Reproduce word for word, from the entries below, the line with "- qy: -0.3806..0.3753", the line with "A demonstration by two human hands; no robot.", and every line between them, and nothing more.

Information -

______________________________

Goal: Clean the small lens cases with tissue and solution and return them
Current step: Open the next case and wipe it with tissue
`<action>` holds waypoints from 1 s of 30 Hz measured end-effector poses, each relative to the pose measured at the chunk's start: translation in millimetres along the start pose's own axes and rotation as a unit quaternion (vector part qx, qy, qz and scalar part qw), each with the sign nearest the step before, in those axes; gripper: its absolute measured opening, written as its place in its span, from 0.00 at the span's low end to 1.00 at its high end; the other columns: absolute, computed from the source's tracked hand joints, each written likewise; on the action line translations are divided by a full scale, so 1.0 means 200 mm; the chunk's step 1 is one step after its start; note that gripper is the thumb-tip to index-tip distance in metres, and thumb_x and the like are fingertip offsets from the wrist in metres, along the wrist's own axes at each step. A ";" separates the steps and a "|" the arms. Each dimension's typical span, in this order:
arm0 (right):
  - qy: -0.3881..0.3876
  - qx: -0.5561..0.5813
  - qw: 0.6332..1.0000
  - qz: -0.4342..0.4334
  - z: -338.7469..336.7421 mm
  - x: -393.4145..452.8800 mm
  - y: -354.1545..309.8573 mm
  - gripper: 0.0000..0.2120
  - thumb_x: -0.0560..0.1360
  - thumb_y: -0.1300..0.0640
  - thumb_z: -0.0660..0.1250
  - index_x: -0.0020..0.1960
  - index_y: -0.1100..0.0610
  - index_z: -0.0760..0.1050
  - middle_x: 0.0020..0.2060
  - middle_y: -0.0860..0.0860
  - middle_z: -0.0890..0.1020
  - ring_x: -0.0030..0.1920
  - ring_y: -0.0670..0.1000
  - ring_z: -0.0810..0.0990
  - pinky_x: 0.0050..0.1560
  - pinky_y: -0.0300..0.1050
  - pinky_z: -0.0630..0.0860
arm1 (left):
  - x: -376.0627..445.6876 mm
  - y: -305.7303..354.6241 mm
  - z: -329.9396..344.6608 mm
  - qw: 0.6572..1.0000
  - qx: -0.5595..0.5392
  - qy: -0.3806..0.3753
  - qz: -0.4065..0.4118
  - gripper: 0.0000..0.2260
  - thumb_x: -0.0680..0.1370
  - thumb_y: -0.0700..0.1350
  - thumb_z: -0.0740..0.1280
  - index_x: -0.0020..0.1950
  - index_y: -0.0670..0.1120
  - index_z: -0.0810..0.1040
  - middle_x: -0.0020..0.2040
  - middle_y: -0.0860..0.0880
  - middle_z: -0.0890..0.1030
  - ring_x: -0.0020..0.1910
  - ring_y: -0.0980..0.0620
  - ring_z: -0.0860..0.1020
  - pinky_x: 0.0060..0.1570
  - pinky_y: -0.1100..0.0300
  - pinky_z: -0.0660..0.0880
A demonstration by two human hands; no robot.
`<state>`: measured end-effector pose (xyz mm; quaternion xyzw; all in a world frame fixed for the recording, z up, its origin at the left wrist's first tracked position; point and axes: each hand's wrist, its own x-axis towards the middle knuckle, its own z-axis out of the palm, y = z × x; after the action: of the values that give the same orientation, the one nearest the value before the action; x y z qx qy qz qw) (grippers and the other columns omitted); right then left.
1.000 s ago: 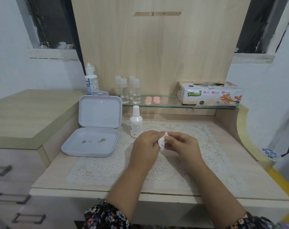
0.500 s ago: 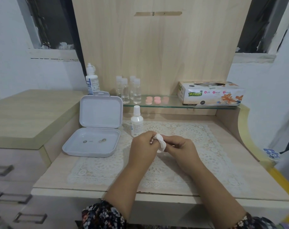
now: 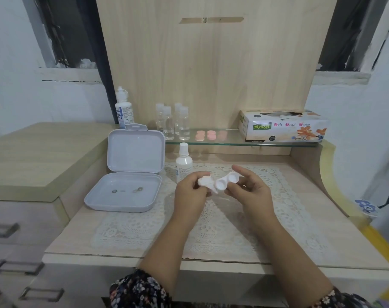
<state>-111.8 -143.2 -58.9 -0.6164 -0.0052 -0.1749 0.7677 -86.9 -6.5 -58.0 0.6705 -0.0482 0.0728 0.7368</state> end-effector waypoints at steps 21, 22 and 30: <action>-0.014 -0.411 0.911 -0.045 0.00 0.03 0.11 0.08 0.72 0.50 0.72 0.50 0.48 0.79 0.49 0.42 0.76 0.56 0.46 0.72 0.57 0.46 0.71 | 0.04 -0.04 -0.04 0.989 0.043 0.142 0.025 0.10 0.75 0.40 0.71 0.39 0.54 0.78 0.37 0.49 0.80 0.39 0.51 0.77 0.47 0.48 0.78; -0.020 -0.434 0.900 -0.033 0.00 0.04 0.11 0.07 0.71 0.50 0.72 0.48 0.47 0.79 0.49 0.43 0.75 0.57 0.47 0.71 0.59 0.48 0.71 | 0.04 -0.04 -0.05 0.988 0.040 0.147 0.016 0.09 0.75 0.40 0.70 0.39 0.54 0.79 0.38 0.48 0.79 0.39 0.51 0.77 0.48 0.47 0.78; -0.014 -0.442 0.897 0.018 -0.01 0.05 0.10 0.12 0.68 0.50 0.71 0.50 0.51 0.82 0.48 0.44 0.76 0.53 0.47 0.76 0.54 0.47 0.76 | 0.04 -0.03 -0.05 0.989 0.025 0.144 -0.034 0.08 0.75 0.37 0.68 0.40 0.50 0.78 0.37 0.47 0.79 0.36 0.51 0.75 0.41 0.55 0.74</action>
<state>-96.2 -143.9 -76.5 -0.8947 0.0730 -0.1370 0.4189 -78.7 4.1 -63.6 0.6726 0.0828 0.1446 0.7210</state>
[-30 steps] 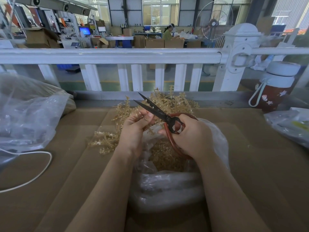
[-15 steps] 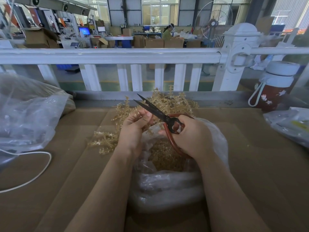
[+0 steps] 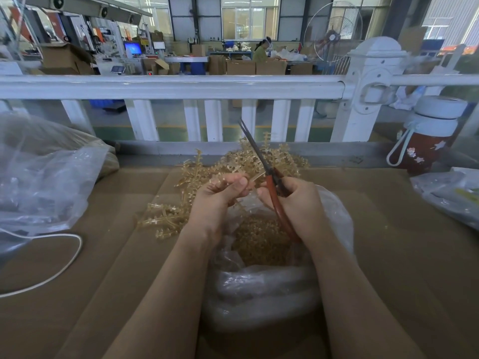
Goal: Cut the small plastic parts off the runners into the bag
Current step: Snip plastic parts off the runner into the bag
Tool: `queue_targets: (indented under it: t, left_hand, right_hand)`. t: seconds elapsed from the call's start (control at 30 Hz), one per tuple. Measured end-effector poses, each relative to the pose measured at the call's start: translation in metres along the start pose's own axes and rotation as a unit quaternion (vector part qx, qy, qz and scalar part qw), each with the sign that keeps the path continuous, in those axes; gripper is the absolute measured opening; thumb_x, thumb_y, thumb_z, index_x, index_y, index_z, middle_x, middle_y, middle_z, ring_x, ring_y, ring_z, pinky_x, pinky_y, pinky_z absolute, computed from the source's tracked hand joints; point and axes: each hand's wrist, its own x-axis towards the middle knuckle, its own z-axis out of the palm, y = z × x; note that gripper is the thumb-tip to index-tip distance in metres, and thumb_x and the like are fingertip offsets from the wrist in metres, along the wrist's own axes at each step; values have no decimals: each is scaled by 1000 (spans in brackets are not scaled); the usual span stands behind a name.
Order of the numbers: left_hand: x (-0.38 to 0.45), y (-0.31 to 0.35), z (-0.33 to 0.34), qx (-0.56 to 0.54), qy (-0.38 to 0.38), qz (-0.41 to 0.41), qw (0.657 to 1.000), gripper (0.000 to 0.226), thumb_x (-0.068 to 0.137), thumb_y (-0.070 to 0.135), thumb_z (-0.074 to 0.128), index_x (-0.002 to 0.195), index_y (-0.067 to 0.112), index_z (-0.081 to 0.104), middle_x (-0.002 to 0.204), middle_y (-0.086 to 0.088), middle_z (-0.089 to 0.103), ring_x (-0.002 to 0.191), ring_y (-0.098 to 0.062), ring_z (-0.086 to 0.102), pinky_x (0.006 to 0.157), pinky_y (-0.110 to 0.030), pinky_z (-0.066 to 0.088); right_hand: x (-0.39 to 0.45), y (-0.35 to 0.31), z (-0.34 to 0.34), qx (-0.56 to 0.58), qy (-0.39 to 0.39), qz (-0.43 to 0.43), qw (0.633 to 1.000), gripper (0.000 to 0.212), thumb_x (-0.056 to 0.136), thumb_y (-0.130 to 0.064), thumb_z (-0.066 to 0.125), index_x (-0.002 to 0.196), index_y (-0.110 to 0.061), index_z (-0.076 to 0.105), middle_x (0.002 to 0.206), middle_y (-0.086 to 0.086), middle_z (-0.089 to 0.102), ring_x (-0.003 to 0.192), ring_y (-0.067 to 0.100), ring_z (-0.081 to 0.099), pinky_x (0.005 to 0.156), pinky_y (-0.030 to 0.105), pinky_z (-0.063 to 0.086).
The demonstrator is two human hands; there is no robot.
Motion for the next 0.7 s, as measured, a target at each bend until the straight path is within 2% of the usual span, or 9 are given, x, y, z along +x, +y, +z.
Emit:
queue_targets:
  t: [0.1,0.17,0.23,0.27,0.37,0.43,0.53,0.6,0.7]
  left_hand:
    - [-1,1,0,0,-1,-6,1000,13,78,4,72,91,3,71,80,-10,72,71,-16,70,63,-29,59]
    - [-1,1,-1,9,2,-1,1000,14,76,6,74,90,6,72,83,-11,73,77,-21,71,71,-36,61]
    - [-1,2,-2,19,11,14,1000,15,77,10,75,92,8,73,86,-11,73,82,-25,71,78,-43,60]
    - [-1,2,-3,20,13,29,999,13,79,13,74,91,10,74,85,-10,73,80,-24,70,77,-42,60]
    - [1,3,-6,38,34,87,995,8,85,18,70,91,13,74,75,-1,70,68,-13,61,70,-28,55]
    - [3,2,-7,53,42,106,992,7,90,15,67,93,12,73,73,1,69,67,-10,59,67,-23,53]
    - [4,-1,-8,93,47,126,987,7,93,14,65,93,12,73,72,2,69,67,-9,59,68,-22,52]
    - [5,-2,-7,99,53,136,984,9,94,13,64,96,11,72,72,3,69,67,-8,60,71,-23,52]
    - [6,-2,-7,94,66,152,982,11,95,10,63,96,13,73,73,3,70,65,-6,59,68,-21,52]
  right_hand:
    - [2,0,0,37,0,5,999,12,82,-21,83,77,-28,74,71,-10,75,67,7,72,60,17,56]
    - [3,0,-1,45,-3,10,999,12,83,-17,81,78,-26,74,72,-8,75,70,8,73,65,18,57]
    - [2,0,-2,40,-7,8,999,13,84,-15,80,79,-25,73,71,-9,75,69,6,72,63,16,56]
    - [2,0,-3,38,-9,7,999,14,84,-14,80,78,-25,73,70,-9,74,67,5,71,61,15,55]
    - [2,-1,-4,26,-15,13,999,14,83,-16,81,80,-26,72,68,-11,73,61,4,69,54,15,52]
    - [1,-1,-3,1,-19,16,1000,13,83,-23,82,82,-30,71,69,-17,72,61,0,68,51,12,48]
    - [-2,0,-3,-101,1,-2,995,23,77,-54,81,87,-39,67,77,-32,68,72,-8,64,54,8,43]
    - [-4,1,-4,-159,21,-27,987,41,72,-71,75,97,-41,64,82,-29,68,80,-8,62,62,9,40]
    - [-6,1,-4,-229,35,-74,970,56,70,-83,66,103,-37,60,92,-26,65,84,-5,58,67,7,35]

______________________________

Response to the task -
  - qy: -0.3806..0.3753
  - qz: -0.4065..0.4118
  - gripper: 0.0000..0.2260
  - thumb_x: -0.0680..0.1370
  - thumb_y: -0.0700..0.1350
  - thumb_z: -0.0740..0.1280
  - index_x: -0.0020..0.1950
  - index_y: -0.0670..0.1120
  - index_z: -0.0810..0.1040
  - middle_x: -0.0020..0.2040
  - middle_y: -0.0860..0.0880
  - middle_z: -0.0890..0.1030
  - ring_x: -0.0020..0.1910
  - ring_y: -0.0980..0.0620
  - ring_z: -0.0860..0.1020
  - pinky_x: 0.0060..0.1570
  - pinky_y: -0.1100..0.0300
  - pinky_z: -0.0660..0.0880
A demonstration by two human hands; no robot.

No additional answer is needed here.